De volledige opleiding “Bedrijfsadministratief medewerker, mbo niveau 2” betreft een driejarige opleiding die bestaat uit vijftien deelkwalificaties.
2.1.3.
Belanghebbende heeft in haar loonaangiften over de onderhavige tijdvakken met betrekking tot de werknemers die het maatwerkopleidingstraject hebben gevolgd, de afdrachtvermindering toegepast die is voorzien in artikel 14, lid 1, aanhef en letter a, van de Wet vermindering afdracht loonbelasting en premie voor de volksverzekeringen (hierna: de afdrachtvermindering onderwijs).
2.1.4.
Naar aanleiding van een in 2014 bij belanghebbende ingesteld boekenonderzoek heeft de Inspecteur geconcludeerd dat belanghebbende voor de onderhavige tijdvakken ten onrechte de afdrachtvermindering onderwijs heeft toegepast en heeft hij de in dit geding bestreden naheffingsaanslagen opgelegd.
2.2.
Voor de Rechtbank was in geschil of voor het recht op de afdrachtvermindering onderwijs vereist is dat de volledige beroepspraktijkvorming van de gehele driejarige opleiding “Bedrijfsadministratief medewerker, mbo niveau 2” wordt gevolgd. De Rechtbank heeft die vraag ontkennend beantwoord.

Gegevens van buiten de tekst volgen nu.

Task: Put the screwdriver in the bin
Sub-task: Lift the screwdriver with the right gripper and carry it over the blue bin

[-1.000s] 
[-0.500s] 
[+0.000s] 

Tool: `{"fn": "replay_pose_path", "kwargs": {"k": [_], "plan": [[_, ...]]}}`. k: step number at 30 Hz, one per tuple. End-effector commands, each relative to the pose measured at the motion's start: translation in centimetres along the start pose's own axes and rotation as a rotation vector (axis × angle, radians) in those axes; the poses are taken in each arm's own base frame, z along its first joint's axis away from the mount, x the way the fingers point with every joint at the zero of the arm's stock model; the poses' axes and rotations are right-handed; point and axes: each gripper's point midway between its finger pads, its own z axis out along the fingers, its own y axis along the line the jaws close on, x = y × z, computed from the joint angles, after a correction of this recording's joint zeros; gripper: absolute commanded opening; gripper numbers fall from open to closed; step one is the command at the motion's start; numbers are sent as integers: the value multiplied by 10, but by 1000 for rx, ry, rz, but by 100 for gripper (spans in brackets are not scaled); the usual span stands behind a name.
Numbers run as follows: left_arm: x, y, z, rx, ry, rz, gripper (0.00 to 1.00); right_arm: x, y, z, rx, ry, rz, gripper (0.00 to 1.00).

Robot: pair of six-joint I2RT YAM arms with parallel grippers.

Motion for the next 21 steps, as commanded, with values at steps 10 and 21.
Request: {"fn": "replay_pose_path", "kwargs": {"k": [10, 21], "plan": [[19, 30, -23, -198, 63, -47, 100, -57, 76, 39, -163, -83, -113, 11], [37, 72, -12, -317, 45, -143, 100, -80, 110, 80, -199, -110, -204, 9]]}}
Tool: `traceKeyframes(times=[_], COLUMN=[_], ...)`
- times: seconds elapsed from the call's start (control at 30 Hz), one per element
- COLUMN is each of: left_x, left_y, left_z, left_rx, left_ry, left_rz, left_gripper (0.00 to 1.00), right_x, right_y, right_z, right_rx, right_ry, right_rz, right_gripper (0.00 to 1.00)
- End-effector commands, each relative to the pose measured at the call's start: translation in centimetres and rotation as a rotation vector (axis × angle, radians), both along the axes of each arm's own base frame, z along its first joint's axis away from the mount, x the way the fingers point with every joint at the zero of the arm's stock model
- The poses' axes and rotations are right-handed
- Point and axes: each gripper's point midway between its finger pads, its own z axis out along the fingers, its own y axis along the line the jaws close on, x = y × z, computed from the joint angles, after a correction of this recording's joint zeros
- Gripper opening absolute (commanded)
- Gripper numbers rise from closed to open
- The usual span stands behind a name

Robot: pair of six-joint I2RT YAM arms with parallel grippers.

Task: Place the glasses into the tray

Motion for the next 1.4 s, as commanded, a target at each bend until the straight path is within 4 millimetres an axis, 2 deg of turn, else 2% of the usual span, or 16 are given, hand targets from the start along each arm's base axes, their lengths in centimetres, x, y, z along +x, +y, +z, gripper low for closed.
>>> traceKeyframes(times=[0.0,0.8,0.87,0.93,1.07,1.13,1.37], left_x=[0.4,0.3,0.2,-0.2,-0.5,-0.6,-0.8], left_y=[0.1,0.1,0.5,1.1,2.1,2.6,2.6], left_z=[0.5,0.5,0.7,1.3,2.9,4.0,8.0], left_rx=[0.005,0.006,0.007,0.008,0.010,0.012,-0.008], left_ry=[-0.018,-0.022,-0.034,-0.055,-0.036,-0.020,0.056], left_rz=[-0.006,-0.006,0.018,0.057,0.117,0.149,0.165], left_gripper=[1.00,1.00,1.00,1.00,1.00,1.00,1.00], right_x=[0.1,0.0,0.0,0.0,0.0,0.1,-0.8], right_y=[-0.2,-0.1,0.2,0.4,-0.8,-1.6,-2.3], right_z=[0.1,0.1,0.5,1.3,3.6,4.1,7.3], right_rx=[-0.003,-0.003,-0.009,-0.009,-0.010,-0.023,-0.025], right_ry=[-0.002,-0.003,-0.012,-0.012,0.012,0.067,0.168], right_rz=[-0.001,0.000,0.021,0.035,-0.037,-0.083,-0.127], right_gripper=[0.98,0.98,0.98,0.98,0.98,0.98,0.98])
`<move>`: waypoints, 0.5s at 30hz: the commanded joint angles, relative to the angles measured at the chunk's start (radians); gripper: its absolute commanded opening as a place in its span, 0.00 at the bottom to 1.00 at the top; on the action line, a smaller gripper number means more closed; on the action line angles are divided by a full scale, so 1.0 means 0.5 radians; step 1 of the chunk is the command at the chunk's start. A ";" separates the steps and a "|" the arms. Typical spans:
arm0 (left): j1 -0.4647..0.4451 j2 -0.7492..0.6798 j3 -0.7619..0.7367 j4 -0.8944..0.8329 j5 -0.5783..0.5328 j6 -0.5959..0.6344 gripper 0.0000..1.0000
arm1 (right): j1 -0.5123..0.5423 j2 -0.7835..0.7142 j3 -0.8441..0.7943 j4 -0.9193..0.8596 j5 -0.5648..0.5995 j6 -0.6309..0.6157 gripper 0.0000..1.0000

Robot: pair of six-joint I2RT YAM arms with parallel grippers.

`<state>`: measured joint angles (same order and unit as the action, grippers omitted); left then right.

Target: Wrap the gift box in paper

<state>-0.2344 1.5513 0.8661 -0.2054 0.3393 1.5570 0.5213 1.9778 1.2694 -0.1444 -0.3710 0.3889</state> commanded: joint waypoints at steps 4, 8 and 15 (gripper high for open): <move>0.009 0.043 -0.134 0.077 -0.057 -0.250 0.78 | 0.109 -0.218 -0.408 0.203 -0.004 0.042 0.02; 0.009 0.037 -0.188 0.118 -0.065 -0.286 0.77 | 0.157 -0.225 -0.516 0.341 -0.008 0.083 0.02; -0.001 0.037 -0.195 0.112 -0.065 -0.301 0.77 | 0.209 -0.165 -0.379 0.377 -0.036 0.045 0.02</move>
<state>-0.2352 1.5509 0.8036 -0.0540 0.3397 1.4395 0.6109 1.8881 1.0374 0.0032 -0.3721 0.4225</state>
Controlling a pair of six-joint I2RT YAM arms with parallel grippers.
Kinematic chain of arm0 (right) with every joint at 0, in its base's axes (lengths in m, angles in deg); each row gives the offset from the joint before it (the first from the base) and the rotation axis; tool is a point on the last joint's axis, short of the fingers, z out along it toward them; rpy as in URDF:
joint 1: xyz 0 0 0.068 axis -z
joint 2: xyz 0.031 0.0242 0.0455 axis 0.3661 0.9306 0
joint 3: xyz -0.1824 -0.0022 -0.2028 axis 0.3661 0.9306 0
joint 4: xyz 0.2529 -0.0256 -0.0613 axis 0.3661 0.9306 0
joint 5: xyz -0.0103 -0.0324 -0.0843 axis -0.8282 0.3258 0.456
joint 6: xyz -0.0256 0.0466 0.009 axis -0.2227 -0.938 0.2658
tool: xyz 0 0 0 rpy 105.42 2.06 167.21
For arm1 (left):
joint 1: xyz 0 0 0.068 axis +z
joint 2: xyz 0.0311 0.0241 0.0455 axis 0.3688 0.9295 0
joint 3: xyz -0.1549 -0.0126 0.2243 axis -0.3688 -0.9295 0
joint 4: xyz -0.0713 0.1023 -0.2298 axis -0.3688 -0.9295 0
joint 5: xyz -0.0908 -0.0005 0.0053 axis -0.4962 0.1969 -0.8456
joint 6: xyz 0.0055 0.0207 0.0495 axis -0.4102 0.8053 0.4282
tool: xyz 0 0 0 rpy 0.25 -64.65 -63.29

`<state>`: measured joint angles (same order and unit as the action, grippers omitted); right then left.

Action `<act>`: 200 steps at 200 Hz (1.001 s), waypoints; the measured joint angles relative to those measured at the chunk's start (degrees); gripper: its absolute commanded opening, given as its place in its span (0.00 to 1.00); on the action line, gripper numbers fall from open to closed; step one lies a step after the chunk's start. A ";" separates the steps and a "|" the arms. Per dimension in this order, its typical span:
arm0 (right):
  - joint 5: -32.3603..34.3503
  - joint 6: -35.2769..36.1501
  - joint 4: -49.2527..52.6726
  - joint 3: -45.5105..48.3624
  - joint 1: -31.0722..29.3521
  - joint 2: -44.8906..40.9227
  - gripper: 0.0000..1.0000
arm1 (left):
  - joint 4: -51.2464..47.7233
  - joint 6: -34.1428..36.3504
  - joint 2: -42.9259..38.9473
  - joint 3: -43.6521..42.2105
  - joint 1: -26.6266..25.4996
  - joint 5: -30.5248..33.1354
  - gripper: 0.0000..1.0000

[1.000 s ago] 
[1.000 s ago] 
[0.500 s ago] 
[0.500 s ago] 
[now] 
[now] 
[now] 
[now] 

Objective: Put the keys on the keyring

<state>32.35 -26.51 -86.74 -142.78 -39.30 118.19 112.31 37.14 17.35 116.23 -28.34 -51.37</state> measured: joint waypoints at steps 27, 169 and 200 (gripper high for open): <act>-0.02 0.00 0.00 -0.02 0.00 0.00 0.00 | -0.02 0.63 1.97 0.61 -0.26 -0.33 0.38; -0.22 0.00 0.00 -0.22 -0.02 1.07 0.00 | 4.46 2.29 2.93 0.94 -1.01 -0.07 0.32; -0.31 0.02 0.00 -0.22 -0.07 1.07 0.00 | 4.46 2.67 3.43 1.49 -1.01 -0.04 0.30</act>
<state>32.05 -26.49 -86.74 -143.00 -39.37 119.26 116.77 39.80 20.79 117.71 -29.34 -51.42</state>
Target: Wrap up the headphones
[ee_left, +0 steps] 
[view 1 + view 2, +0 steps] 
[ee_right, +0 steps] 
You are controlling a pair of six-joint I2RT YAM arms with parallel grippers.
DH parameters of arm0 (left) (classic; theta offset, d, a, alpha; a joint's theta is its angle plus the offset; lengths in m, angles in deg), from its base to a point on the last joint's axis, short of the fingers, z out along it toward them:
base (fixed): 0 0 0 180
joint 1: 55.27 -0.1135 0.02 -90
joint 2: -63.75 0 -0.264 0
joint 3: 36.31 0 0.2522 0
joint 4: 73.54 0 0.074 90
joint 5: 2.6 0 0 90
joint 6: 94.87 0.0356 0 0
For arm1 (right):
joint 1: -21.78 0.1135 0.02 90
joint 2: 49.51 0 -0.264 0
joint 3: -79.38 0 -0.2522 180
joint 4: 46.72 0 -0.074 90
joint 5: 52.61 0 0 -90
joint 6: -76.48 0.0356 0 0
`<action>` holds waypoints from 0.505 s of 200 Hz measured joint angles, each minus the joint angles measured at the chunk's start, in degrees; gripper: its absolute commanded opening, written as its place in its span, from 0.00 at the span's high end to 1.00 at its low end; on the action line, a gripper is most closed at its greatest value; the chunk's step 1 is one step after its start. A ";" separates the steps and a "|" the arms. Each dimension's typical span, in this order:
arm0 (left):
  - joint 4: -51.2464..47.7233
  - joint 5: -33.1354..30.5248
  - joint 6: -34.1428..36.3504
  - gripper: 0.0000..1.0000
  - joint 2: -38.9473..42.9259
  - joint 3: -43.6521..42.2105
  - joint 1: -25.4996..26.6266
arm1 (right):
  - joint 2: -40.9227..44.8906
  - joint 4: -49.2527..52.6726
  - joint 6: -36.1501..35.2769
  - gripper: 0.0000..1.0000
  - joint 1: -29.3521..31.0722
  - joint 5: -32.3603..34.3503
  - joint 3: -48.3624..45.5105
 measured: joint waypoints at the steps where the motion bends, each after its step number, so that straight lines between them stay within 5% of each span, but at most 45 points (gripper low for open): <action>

3.Beoordeling van het in het principale beroep voorgestelde middel

Het middel komt op tegen het oordeel van de Rechtbank dat voor de toepassing van de afdrachtvermindering onderwijs niet meer is vereist dan dat werknemers ter zake van deelkwalificaties van een beroepsopleiding een beroepspraktijkvorming hebben gevolgd die deel uitmaakt van de beroepsbegeleidende leerweg. Het middel faalt, omdat dit oordeel juist is.

4.Het incidenteel beroep

Aangezien het incidenteel beroep niet strekt tot verkrijging van een voor belanghebbende gunstiger resultaat dan reeds uit de uitspraak van de Rechtbank voortvloeit, is dat beroep kennelijk alleen ingesteld voor het geval het principale beroep tot vernietiging van die uitspraak zou leiden. Dat geval doet zich niet voor, zodat het incidenteel beroep gelet op artikel 8:112, lid 2, Awb vervalt.

5.Proceskosten

Wat betreft het principale cassatieberoep zal de Staatssecretaris worden veroordeeld in de kosten van het geding in cassatie.
Wat betreft het incidenteel cassatieberoep acht de Hoge Raad geen termen aanwezig voor een veroordeling in de proceskosten.

6.Beslissing

De Hoge Raad:
verklaart het principale beroep in cassatie ongegrond, en
veroordeelt de Staatssecretaris van Financiën in de kosten van het geding in cassatie aan de zijde van belanghebbende, vastgesteld op € 990 voor beroepsmatig verleende rechtsbijstand.
Dit arrest is gewezen door de raadsheer M.A. Fierstra als voorzitter, en de raadsheren J. Wortel en A.F.M.Q. Beukers‑van Dooren, in tegenwoordigheid van de waarnemend griffier F. Treuren, en in het openbaar uitgesproken op 20 oktober 2017.
Van de Staatssecretaris van Financiën wordt een griffierecht geheven van € 501.